Methane Oxidation in Forest, Successional, and No‐till Agricultural Ecosystems

Methane oxidation in well‐aerated soils is a significant global sink for atmospheric methane. We examined the effects of soil disturbance (simulated tillage) and N‐fertilizer additions on methane oxidation in old‐growth forest, mid‐successional, and no‐till maize ecosystems in southwest Michigan, USA. We found highest oxidation rates in forest sites (about 30 μg CH 4 –C m −2 h −1 on average), with average rates in successional and agricultural sites about 75 and 12% of this, respectively.
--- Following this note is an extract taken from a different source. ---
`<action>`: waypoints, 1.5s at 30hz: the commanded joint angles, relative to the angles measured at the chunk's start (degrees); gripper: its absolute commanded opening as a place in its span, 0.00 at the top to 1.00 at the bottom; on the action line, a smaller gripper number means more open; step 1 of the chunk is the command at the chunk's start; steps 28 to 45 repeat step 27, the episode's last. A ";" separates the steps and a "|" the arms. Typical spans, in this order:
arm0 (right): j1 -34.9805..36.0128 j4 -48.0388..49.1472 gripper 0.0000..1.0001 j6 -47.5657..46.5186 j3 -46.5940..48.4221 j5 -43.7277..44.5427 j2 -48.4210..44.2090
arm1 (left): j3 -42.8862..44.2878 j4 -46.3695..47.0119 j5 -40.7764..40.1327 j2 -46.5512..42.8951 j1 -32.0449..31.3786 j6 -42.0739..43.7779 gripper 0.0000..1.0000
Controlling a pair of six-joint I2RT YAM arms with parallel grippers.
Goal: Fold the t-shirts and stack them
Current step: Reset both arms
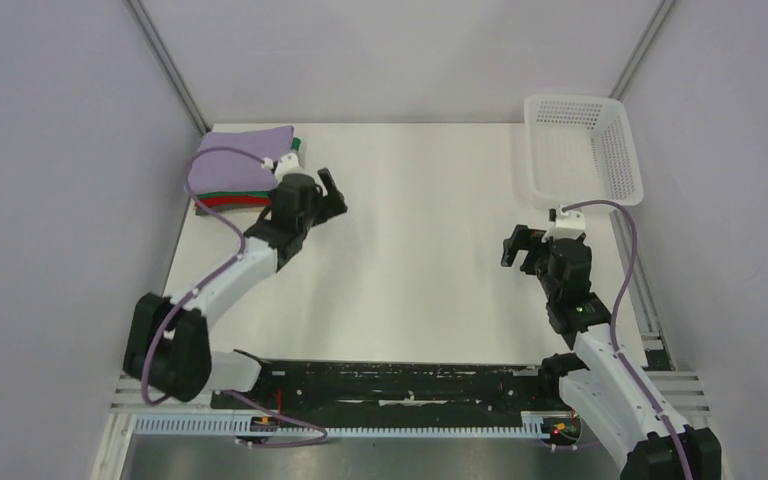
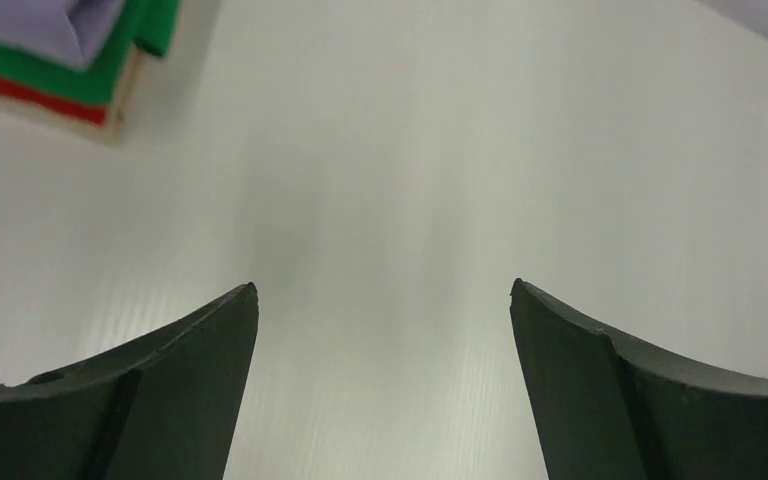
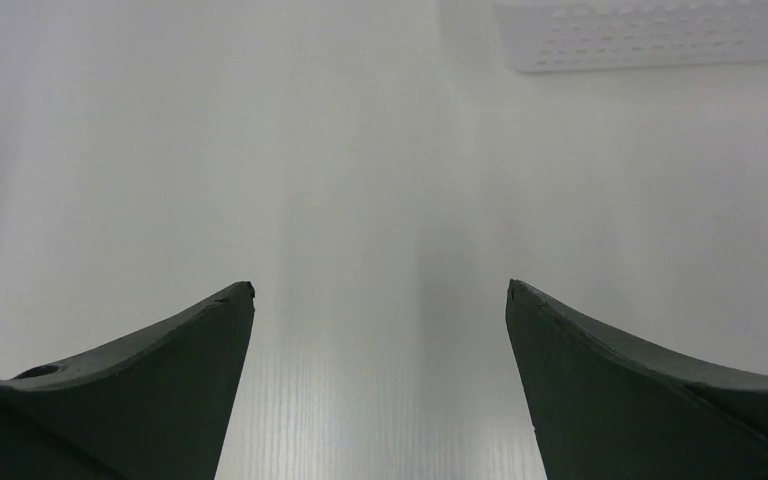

In the forest and successional sites a one‐time N‐fertilizer addition (100 kg NH 4 NO 3 –N ha −1 ) significantly suppressed oxidation for the several weeks that inorganic N pools were elevated. There was no effect of fertilizer addition in the agricultural site, where available N was already high and oxidation rates low. Soil disturbance by itself had no detectable effect on fluxes in any of the sites. Results confirm the overriding importance of elevated N for suppressing CH 4 oxidation in managed and unmanaged ecosystems, and suggest further that recovery of CH 4 suppression following agriculture is related to slow‐changing soil properties such as soil organic matter composition or microbial community structure.